Margaret Renkl writes about the South as few other writers do: from a patient and curious inspection of her own backyard. Literally, with the animals and plants in her own Tennessee backyard, but also more profoundly within the social kaleidoscope of the indefinable “South.” With elegance and wit, Margaret tackles sticky dichotomies of the human world and natural world colliding — love and loss, hope and heartbreak (to borrow from her book titles). We’re thrilled to have Margaret Renkl as a FACE of the South while she gears up to release The Comfort of Crows: A Backyard Year this fall.
Instead of speaking for the entire South, you champion its complexities. Are there times when this is difficult to do?
It’s not at all hard to observe or articulate the many complexities of life in the South, but it’s often very hard to convince people who don’t live here to recognize that there’s more to this region than the stereotypes they’ve picked up from mass media. Even now, there aren’t many complex or nuanced depictions of Southerners to be found on television or online.
Tell us a little about your writing process. How do you combine the observation with the writing? Are they separate or simultaneous?
I think it’s a little of both. I’m always walking around my yard, always looking out my windows, always reading, reading, reading. When I see something (or hear something or read something) that gives me an idea, I jot it down. And I take a lot of pictures with my phone to keep the images fresh in mind. Once I’m ready to write, those notes and photos can offer a starting point. It’s a great gift to a writer to have something concrete to start with, but an idea isn’t an essay. As I’m writing, I often need to return to what gave me the idea in the first place and re-immerse myself in it again.
What were your younger years in Alabama like?
My parents moved around a good bit, so we lived everywhere, from a small town to an inner city to various suburbs and semi-rural areas just beyond the suburbs. But the steady center of my childhood was my grandparents’ farm in Lower Alabama. My brother and sister and I spent nearly as much time there as we spent at our own house.
Have the places you’ve visited and lived in the South changed or informed you as a writer?
I actually haven’t lived in very many other places outside Alabama. I spent two years in graduate school in South Carolina, where I met my husband. When we finished grad school, we moved to Nashville, and we’ve been here ever since. But we are both close to our families, and we were constantly visiting them, always on the road to Birmingham, Alabama, where my parents and my sister’s family lived; or to rural Georgia, where my in-laws lived; or to coastal South Carolina, where two of my husband’s siblings and their families lived.
I’ve spent my entire life road-tripping around the American South by highways and by backroads. And surely, that’s why I feel so much like this region is a part of me and why I write about it so often.
What’s something that people are often surprised to learn about you?
People often think I’m an optimist because I tend, as a writer, to lean hard on hope. But I’m not an optimist. I’m just a person who has learned to look for reasons to keep hope alive. If you actively look for reasons to have hope, you will always, always find them. But that’s very different from optimism.

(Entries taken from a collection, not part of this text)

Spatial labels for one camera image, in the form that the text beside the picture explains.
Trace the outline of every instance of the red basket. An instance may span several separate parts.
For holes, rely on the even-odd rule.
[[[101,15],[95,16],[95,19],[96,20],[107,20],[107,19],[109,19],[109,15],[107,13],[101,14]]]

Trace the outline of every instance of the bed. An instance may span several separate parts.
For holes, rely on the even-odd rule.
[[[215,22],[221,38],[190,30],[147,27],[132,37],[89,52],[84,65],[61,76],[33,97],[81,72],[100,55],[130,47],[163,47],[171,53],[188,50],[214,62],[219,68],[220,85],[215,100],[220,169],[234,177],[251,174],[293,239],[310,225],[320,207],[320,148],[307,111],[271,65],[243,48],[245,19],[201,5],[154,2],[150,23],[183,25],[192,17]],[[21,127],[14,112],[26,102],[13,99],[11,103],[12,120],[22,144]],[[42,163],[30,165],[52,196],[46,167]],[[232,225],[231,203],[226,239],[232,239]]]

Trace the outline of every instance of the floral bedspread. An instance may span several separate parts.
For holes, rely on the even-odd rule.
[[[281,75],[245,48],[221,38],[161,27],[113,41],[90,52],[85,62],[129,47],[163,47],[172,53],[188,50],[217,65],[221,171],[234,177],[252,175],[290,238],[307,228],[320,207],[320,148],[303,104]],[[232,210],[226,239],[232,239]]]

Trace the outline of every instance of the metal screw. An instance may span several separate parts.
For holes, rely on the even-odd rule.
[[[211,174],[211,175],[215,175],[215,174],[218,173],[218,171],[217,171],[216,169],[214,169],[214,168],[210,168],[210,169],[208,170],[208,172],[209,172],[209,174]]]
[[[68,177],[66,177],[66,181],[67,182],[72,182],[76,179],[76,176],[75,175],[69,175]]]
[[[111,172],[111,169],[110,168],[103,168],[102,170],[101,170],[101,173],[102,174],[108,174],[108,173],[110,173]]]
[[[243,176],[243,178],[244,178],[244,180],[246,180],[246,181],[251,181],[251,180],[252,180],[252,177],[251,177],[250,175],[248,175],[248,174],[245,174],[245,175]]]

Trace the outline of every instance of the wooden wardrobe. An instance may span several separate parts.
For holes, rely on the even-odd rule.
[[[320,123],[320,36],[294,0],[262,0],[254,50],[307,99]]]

What’s a common misconception people have about the South’s natural landscape?
In my experience, people outside the South don’t think of the Southern landscape much at all. The South isn’t a place to them. It’s just a collection of people who vote a certain way or believe a certain way.

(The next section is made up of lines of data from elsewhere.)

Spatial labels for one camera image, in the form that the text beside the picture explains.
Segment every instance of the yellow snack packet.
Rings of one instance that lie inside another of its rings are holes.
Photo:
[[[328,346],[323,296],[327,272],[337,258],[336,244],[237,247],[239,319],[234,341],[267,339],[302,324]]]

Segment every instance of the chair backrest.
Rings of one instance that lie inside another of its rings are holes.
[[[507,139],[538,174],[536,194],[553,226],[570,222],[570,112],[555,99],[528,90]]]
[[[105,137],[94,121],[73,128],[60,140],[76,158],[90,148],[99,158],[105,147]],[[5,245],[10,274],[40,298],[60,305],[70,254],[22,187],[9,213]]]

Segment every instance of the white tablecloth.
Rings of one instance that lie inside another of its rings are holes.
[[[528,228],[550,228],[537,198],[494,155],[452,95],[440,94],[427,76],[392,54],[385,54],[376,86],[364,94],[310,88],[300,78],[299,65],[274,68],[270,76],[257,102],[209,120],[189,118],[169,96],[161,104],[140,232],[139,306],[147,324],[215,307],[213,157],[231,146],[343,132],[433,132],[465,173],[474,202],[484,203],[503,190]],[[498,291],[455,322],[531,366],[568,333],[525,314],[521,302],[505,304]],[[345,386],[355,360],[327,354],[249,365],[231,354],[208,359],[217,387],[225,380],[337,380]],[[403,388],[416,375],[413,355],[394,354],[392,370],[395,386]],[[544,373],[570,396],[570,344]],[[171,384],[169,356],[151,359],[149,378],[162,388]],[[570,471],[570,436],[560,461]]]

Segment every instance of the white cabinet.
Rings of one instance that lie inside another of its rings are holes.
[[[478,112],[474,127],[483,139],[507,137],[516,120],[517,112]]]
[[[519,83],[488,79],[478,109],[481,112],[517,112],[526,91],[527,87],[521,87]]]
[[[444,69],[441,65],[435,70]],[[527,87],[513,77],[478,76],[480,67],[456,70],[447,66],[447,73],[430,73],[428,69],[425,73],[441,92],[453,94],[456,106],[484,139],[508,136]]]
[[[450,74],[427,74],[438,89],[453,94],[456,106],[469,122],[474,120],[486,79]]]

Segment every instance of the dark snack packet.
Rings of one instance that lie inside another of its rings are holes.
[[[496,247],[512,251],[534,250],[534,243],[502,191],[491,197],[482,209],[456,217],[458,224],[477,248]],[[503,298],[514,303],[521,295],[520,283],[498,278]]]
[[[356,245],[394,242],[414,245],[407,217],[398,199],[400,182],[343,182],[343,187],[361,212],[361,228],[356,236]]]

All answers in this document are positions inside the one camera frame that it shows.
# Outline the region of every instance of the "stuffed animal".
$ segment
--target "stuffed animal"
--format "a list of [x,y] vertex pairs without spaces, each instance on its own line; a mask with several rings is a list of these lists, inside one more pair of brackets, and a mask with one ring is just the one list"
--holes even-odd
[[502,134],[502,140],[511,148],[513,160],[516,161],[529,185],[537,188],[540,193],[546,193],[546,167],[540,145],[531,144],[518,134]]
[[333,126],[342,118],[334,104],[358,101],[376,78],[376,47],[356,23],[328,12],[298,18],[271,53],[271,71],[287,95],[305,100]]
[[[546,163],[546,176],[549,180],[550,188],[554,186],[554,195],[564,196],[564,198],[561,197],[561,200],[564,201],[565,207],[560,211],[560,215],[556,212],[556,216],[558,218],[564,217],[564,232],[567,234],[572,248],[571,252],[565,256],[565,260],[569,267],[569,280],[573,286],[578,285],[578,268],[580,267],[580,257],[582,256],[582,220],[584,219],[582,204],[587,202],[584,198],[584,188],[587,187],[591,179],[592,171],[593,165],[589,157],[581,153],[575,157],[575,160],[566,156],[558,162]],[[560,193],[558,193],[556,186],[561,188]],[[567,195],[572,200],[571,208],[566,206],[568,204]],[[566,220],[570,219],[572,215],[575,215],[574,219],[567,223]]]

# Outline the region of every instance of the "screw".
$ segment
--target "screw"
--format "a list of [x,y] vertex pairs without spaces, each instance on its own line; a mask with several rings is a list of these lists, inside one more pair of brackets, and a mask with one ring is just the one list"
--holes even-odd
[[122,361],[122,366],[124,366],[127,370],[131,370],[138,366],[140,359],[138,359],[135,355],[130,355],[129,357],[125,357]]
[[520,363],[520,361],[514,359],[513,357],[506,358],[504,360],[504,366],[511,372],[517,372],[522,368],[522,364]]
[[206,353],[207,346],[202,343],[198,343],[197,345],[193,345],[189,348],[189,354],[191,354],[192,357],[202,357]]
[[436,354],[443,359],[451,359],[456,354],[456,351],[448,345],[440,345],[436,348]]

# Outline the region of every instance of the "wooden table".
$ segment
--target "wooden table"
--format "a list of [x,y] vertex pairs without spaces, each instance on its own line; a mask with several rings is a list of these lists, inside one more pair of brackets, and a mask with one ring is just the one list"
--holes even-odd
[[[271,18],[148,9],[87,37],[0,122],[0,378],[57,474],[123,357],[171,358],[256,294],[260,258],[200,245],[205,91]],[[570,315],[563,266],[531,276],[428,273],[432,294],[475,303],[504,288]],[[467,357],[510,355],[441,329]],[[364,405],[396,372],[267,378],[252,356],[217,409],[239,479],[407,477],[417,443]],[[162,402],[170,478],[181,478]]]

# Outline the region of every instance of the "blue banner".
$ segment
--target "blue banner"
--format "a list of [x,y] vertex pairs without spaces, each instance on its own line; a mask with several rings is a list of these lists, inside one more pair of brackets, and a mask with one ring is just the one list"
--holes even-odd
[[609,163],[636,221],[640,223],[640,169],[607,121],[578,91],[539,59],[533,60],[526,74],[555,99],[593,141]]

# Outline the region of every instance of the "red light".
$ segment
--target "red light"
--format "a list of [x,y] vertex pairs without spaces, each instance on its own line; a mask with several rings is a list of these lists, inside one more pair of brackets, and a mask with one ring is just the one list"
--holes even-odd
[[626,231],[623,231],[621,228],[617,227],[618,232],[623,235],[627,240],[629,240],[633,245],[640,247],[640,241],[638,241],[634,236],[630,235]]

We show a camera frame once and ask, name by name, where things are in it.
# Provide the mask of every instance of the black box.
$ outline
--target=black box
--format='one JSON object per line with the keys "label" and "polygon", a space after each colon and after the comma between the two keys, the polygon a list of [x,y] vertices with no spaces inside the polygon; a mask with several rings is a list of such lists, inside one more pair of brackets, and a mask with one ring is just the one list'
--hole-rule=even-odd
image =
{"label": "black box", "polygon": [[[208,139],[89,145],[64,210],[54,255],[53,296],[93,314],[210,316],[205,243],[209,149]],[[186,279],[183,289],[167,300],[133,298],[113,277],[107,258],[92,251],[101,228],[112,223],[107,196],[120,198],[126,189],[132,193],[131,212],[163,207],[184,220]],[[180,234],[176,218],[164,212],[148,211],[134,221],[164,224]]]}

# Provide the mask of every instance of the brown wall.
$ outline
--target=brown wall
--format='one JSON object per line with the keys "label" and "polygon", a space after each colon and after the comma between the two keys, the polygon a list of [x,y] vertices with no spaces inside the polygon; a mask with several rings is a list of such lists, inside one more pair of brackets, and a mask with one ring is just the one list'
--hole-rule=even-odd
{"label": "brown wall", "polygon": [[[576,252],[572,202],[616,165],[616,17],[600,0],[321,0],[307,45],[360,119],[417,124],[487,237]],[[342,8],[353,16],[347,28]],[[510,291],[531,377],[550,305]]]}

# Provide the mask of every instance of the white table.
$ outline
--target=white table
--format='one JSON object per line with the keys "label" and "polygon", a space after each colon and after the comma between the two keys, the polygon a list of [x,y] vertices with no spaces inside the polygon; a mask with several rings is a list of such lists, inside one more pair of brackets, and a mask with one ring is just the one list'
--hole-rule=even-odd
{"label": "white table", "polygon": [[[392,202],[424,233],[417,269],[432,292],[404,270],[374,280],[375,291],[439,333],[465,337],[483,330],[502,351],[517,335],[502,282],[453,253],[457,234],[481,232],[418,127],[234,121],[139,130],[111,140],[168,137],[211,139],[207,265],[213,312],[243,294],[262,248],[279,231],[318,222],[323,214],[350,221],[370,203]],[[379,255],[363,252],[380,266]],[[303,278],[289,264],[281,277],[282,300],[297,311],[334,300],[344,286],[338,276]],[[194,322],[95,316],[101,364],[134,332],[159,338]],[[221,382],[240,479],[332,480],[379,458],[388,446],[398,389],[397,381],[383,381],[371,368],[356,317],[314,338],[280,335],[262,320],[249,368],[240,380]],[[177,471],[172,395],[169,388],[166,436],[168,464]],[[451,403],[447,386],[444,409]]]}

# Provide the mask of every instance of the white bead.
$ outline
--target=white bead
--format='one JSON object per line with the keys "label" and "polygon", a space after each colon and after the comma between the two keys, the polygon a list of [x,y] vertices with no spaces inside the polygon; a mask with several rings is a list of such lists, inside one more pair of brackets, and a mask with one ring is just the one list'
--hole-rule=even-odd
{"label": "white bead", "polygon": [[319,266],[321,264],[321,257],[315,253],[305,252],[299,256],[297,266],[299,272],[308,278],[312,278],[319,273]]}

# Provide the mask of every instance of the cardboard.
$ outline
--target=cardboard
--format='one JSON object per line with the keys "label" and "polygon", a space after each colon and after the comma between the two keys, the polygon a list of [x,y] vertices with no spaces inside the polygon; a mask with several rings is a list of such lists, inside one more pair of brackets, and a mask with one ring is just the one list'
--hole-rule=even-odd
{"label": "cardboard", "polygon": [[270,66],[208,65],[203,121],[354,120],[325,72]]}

Where can we find you on your “days off”?
With friends or with a book.
What’s the best advice you’ve ever received?
One of my first assignments in grad school was to write three sonnets, thematically connected. I had an entire week in which to write a grand total of 42 lines of poetry, but I was completely stuck. I just could not do it. When I told my parents about it on the phone the night before the assignment was due, my dad said, “Just write a shitty sonnet, Margaret.” I’ve always remembered that. The sonnet doesn’t have to be perfect. It just has to be a sonnet.

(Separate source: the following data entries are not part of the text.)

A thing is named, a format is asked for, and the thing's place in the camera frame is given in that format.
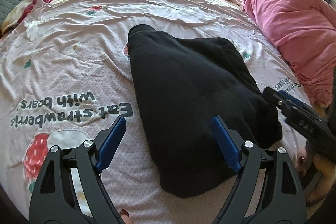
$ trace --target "blue gripper tip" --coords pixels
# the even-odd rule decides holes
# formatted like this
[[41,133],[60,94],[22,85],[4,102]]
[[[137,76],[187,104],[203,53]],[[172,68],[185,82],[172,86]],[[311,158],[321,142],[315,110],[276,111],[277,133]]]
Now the blue gripper tip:
[[239,173],[242,168],[239,160],[239,150],[218,117],[212,118],[211,130],[224,156],[227,166],[236,174]]
[[117,148],[122,138],[124,137],[125,131],[126,120],[124,117],[121,117],[117,124],[111,129],[111,132],[98,151],[98,162],[95,167],[99,173],[110,166],[114,154],[116,153]]

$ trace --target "bed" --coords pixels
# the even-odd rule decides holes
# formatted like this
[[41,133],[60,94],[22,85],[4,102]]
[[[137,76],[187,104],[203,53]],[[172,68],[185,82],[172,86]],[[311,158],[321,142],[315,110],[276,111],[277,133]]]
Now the bed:
[[[258,88],[286,90],[309,104],[303,87],[278,51],[241,11],[237,0],[37,0],[2,25],[0,40],[0,183],[28,216],[31,191],[48,149],[78,146],[123,114],[127,131],[101,179],[116,208],[135,223],[211,223],[235,178],[193,198],[160,188],[142,128],[127,54],[127,34],[137,24],[180,38],[225,37],[241,53]],[[293,162],[306,140],[279,114],[284,146]],[[73,171],[81,209],[90,215]],[[263,176],[248,214],[258,202]]]

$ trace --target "blue gripper pad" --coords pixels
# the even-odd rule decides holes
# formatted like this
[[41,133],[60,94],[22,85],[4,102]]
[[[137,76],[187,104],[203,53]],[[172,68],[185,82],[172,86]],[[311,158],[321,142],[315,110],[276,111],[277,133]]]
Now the blue gripper pad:
[[301,102],[300,100],[296,99],[295,97],[293,97],[292,95],[288,94],[286,91],[284,90],[279,90],[278,91],[281,95],[285,96],[287,99],[291,100],[294,104],[303,107],[304,104],[303,102]]
[[226,126],[224,126],[224,122],[219,117],[215,116],[212,118],[211,130],[224,156],[227,166],[236,174],[239,173],[242,168],[239,160],[239,150],[231,139]]
[[98,151],[98,162],[95,167],[99,173],[110,166],[114,154],[124,137],[125,131],[126,120],[124,117],[121,117],[117,124],[112,128],[105,142]]

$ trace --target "fingernail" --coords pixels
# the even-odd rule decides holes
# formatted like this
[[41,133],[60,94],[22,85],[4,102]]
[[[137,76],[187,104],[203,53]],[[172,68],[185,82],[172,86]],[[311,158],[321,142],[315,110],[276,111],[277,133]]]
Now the fingernail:
[[126,215],[129,217],[129,213],[128,211],[126,211],[125,209],[122,209],[120,212],[119,212],[119,215]]

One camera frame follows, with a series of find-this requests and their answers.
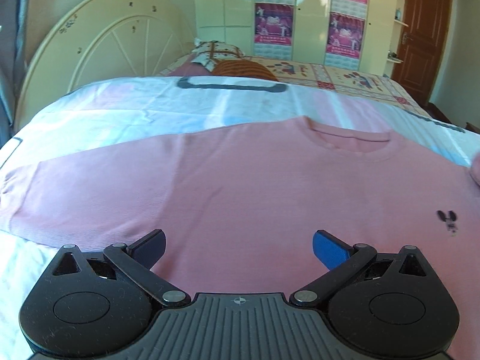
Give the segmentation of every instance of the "metal screw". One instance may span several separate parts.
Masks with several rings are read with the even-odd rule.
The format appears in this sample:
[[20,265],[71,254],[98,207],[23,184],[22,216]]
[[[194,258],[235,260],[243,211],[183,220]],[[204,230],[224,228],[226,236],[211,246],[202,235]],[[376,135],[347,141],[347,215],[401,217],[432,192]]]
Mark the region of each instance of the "metal screw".
[[163,294],[163,300],[170,303],[181,302],[186,297],[187,296],[182,291],[167,291],[165,294]]
[[295,293],[294,298],[299,302],[313,302],[317,299],[317,294],[313,291],[298,291]]

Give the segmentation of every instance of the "white bedsheet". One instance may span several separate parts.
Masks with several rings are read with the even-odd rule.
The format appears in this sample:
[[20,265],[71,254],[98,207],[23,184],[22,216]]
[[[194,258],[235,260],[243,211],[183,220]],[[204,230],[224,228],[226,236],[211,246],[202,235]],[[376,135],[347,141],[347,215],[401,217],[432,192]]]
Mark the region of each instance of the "white bedsheet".
[[[51,104],[0,149],[0,179],[10,170],[129,140],[201,131],[237,123],[306,115],[342,128],[379,132],[390,128],[468,166],[480,151],[479,136],[373,100],[288,85],[266,91],[181,89],[178,78],[113,79],[90,84]],[[194,84],[272,86],[270,81],[214,76]],[[0,360],[31,355],[20,328],[22,302],[56,250],[0,230]]]

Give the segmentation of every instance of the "wall shelf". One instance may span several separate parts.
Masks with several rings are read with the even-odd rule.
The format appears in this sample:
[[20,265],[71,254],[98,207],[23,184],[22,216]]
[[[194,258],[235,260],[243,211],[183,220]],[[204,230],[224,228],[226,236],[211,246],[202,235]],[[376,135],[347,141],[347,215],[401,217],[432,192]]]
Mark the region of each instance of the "wall shelf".
[[394,64],[401,64],[403,61],[401,59],[394,59],[394,58],[387,58],[388,62],[392,62]]
[[397,23],[397,24],[400,24],[400,25],[402,25],[402,26],[405,26],[405,27],[408,27],[408,26],[409,26],[407,23],[404,23],[404,22],[402,22],[402,21],[400,21],[400,20],[397,20],[397,19],[395,19],[394,22]]

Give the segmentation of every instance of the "patterned bedspread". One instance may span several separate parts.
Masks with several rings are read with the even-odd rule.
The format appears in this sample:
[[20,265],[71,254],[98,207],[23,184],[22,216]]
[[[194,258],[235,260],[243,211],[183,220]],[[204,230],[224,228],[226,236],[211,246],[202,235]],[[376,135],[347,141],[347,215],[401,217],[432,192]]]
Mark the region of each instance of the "patterned bedspread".
[[268,68],[279,81],[367,97],[416,114],[429,116],[405,89],[395,81],[374,74],[360,73],[322,64],[307,64],[279,59],[248,57]]

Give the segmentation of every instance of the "headboard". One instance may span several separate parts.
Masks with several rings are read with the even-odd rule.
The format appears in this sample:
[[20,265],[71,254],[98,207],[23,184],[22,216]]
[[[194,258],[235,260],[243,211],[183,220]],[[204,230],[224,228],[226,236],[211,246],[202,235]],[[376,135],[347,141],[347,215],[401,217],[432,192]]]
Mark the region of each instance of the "headboard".
[[153,76],[193,47],[187,21],[168,0],[85,0],[52,28],[35,53],[14,129],[82,85]]

Who’s inspiring you right now and why?
The young people who keep turning out in Tennessee to demand common-sense gun laws give me so much hope. These are the children who grew up with active-shooter drills in school, and they aren’t going to stop showing up on the statehouse steps until their government does something to keep guns out of the hands of dangerous people.
Besides faith, family, and friends, name three things you couldn’t live without.
Books, dogs, and flowers.
Lightning round!
Favorite hidden gem in the South: The Mobile-Tensaw Delta
Last vacation: I’m not really one for vacations, but I love to go up to Sewanee to write. My idea of a rest is to have the chance to write without a deadline bearing down.
What’s on your bedside table?: The latest issues of The New Yorker, The Atlantic, and Orion, plus whatever book I’m reading. Right now, it’s a wonderful essay collection by Bill Eville called Washed Ashore: Family, Fatherhood, and Finding Home on Martha’s Vineyard.
Your go-to birthday present (to give): A book! (Are you sensing a theme here?) Books are the perfect gift because everyone I love is a reader. When I give a book, I’m delighting a friend, and I’m supporting the entire publishing ecosystem — the author, the publisher, and my own local bookstore — at the same time.